What needs to be done
Print exactly the line with "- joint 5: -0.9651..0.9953" and every line after it, through the final line of the material below.
────────────────────────────────────────
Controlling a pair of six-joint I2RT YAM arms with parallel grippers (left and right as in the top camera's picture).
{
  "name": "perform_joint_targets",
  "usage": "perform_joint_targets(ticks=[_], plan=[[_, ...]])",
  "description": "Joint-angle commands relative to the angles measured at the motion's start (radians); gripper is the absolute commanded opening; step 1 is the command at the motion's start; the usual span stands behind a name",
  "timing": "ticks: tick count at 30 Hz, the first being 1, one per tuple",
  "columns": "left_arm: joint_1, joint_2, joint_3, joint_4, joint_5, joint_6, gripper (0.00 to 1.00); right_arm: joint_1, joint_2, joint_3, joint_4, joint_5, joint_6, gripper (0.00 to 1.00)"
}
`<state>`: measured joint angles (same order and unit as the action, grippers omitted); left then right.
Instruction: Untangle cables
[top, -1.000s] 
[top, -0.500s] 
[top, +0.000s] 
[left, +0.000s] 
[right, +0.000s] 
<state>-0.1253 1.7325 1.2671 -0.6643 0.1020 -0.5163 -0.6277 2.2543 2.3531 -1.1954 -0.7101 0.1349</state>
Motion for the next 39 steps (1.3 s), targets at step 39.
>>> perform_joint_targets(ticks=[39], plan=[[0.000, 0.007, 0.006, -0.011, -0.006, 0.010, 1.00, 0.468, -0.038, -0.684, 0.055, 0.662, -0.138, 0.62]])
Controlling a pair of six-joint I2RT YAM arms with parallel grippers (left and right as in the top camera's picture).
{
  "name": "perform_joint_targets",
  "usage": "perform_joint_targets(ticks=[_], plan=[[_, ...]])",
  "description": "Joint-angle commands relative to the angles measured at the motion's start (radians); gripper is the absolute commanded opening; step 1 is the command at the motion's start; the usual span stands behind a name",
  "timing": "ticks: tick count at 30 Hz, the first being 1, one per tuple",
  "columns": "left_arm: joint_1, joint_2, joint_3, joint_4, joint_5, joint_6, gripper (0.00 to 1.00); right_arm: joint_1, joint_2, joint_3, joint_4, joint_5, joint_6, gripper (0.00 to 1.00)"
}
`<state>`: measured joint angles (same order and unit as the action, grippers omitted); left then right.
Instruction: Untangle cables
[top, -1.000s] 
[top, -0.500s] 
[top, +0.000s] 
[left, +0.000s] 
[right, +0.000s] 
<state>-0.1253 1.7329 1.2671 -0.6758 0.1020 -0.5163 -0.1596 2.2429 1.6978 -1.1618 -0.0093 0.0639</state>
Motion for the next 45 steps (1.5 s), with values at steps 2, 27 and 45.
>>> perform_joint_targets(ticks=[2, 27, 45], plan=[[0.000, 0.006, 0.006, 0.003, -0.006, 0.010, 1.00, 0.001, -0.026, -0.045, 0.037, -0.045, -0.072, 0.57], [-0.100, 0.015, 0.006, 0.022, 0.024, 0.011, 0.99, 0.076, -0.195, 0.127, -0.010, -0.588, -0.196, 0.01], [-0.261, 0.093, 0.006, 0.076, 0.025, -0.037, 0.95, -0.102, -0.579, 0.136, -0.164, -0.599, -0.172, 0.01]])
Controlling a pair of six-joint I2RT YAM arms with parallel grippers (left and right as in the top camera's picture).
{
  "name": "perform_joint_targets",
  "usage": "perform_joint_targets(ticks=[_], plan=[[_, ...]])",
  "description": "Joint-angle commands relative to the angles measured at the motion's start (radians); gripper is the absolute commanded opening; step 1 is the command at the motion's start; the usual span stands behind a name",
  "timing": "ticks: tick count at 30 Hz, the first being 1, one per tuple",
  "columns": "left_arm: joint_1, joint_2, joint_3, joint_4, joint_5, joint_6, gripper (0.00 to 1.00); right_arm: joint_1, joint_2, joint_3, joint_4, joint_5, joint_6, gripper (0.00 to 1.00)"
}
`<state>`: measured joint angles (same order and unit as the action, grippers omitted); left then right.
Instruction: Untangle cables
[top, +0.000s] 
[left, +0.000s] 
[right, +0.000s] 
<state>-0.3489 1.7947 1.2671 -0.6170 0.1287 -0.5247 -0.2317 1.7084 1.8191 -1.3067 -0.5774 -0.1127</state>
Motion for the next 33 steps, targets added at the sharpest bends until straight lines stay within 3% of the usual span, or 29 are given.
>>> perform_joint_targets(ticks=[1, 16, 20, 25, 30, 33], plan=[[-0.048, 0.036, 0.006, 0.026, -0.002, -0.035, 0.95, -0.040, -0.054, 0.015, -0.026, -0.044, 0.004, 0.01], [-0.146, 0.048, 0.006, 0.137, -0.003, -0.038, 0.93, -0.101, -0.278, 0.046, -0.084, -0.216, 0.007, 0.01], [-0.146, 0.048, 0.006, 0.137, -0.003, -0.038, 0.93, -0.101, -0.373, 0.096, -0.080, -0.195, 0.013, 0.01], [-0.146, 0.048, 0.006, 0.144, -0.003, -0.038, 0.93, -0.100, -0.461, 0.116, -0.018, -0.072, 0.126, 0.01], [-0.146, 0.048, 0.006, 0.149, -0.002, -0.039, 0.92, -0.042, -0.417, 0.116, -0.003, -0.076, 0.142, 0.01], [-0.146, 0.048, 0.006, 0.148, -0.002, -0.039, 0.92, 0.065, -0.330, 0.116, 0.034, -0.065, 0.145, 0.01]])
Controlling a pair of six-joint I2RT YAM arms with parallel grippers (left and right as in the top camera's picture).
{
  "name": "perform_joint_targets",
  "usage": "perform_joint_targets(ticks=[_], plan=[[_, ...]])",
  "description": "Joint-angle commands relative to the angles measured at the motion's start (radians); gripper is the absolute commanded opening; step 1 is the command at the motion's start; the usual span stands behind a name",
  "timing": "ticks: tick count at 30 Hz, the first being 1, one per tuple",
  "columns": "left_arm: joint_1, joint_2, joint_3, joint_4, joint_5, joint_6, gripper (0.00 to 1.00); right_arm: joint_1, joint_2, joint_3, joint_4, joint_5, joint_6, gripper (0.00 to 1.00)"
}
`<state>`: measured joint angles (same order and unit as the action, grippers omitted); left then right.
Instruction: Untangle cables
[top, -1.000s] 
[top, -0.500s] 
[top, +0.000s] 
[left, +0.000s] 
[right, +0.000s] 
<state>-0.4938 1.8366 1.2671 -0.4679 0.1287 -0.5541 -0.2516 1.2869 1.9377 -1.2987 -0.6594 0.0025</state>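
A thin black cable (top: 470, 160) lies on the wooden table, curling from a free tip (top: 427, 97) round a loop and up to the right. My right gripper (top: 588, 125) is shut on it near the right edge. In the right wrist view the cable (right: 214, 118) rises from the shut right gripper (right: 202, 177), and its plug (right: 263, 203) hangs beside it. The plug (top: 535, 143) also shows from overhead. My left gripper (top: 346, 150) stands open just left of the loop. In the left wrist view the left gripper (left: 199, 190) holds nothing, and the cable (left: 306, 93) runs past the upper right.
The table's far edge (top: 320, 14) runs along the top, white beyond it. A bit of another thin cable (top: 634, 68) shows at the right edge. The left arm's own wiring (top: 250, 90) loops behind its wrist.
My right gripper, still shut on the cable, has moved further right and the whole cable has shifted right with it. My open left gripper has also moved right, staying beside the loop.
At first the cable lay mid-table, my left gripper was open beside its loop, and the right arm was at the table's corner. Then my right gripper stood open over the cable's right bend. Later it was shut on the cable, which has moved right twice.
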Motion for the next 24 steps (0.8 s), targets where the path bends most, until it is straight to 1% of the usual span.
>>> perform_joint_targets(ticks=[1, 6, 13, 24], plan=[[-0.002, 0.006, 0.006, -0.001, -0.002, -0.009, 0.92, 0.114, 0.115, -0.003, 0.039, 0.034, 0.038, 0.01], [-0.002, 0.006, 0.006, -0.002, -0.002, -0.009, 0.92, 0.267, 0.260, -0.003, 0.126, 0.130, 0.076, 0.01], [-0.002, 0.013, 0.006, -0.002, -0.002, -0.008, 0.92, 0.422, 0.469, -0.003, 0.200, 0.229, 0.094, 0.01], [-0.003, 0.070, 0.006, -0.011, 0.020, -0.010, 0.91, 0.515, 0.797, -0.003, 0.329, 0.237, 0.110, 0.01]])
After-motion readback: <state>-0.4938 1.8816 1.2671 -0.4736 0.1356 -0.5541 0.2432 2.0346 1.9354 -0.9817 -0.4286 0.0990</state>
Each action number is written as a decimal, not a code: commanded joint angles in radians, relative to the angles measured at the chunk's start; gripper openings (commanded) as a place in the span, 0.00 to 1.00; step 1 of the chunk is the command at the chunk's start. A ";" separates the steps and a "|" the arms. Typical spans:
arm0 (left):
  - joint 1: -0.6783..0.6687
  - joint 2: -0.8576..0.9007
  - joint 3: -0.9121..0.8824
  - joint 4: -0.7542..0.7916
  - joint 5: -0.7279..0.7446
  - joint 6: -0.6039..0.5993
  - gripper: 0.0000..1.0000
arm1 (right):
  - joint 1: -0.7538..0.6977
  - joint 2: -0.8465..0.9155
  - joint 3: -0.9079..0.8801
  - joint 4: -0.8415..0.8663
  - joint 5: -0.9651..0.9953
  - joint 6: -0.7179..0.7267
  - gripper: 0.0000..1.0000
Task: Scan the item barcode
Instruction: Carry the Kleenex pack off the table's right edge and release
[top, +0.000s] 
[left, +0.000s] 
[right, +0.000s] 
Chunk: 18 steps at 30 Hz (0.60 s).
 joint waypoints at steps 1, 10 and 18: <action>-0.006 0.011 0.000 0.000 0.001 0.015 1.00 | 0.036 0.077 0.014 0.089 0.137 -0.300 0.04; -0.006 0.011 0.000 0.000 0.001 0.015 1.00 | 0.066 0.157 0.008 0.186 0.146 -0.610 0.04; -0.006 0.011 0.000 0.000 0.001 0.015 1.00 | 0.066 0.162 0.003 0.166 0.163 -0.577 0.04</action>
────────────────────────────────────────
Task result
  - joint 5: -0.9651..0.9953
  - joint 6: -0.7179..0.7267
  - gripper: 0.0000..1.0000
Task: Scan the item barcode
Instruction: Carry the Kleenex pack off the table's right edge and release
[top, +0.000s] 
[left, +0.000s] 
[right, +0.000s] 
Chunk: 18 steps at 30 Hz (0.60 s).
 joint waypoints at steps 1, 10 and 18: <action>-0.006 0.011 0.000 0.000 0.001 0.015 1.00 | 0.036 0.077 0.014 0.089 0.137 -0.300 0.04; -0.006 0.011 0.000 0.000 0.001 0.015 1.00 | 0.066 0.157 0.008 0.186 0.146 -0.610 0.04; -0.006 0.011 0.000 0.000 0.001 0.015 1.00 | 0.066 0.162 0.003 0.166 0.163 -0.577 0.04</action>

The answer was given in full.